▽

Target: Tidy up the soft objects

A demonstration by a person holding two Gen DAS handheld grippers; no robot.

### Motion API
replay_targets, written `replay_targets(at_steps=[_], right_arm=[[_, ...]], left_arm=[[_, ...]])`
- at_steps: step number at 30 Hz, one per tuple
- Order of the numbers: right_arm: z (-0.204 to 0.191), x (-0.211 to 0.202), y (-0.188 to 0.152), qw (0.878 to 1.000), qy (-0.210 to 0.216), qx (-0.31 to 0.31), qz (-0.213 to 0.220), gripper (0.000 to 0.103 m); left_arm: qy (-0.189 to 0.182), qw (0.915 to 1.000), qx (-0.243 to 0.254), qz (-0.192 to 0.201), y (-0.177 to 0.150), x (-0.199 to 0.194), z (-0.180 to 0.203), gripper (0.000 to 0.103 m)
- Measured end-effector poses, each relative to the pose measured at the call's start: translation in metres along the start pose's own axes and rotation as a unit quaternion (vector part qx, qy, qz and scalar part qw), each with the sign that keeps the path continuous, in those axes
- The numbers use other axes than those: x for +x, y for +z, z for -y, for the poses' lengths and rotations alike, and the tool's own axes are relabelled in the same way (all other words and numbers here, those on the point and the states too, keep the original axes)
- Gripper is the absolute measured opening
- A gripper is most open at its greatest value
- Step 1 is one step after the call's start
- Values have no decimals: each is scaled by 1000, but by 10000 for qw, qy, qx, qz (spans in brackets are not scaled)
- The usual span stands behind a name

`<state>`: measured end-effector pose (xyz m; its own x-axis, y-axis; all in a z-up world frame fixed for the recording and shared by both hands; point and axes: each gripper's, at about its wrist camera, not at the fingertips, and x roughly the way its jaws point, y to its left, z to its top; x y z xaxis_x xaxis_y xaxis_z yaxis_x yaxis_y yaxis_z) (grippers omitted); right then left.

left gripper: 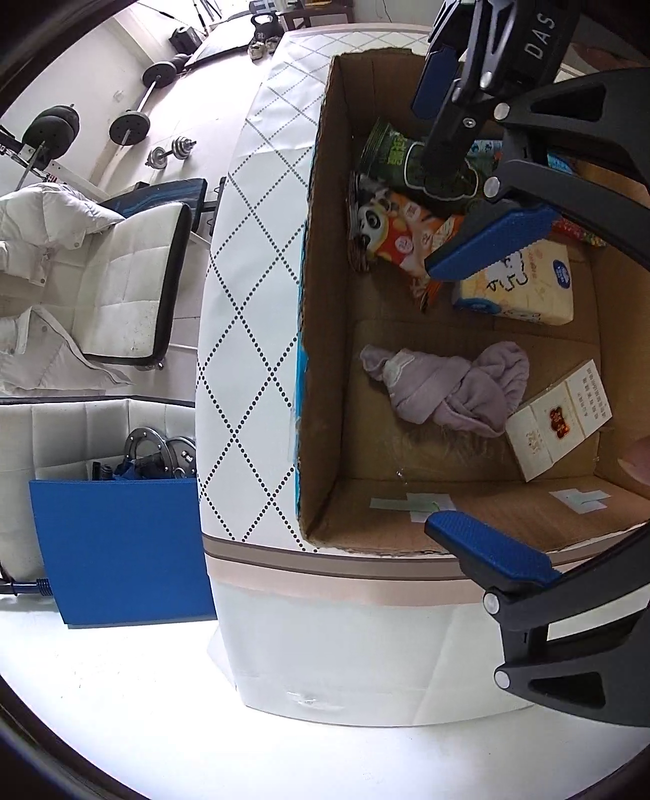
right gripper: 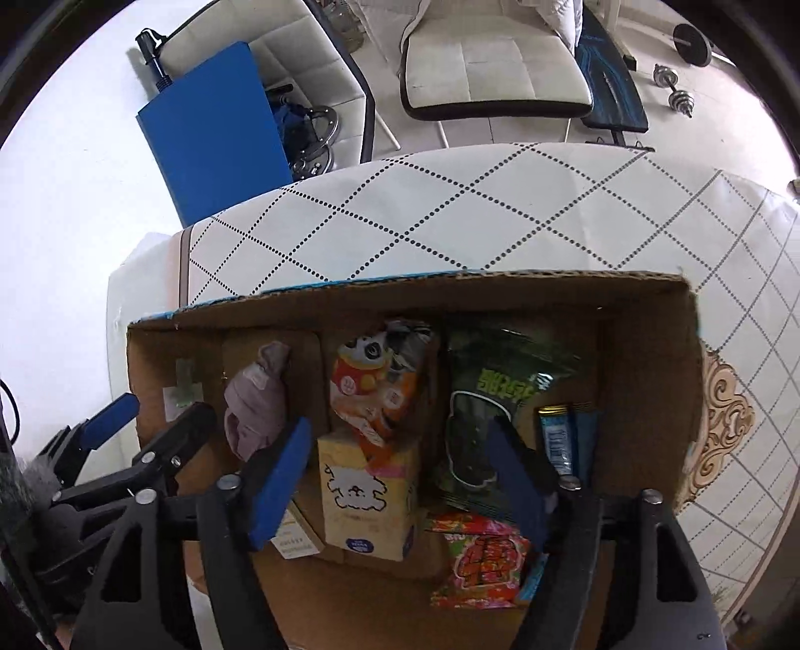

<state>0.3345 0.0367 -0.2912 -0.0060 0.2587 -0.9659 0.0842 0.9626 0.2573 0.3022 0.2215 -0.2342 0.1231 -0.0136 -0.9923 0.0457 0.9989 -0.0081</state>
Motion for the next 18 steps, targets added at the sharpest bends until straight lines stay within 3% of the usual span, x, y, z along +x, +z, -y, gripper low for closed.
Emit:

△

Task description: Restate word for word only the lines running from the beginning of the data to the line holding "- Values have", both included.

Solution to the problem:
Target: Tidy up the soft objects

A demonstration by a person holding two Gen DAS handheld grippers; no robot.

### Motion API
replay_targets, written `replay_targets(at_steps=[_], right_arm=[[_, ...]], left_arm=[[_, ...]])`
- at_steps: step number at 30 Hz, one per tuple
- Order of the numbers: right_arm: z (-0.204 to 0.191), x (-0.211 to 0.202), y (-0.188 to 0.152), qw (0.878 to 1.000), qy (-0.210 to 0.216), qx (-0.31 to 0.31), qz (-0.213 to 0.220), gripper (0.000 to 0.103 m); left_arm: qy (-0.189 to 0.182), qw (0.915 to 1.000), qx (-0.243 to 0.254), qz (-0.192 to 0.201), y (-0.177 to 0.150), x (-0.199 to 0.194), z (-0.180 to 0.203), gripper (0.000 to 0.103 m)
- Measured end-effector poses, each relative to the pose measured at the call's start: translation in metres along the start pose's own axes and rotation as a unit quaternion (vector part qx, qy, qz and scalar part qw), each with the sign that keeps the path continuous, in those axes
- The numbers use other axes than those: x for +x, y for +z, z for -y, for the poses' lengths and rotations alike, and the tool's own axes are relabelled in the same way (all other words and numbers here, those on the point and the states too, keep the original axes)
- Gripper is the absolute measured opening
- A gripper is most open at its greatest value
- Step 1 is one step after the call's start
- Values have no decimals: each is scaled by 1000, but by 10000 for qw, qy, qx, qz (spans in brackets are not scaled)

The exercise is complete with this answer.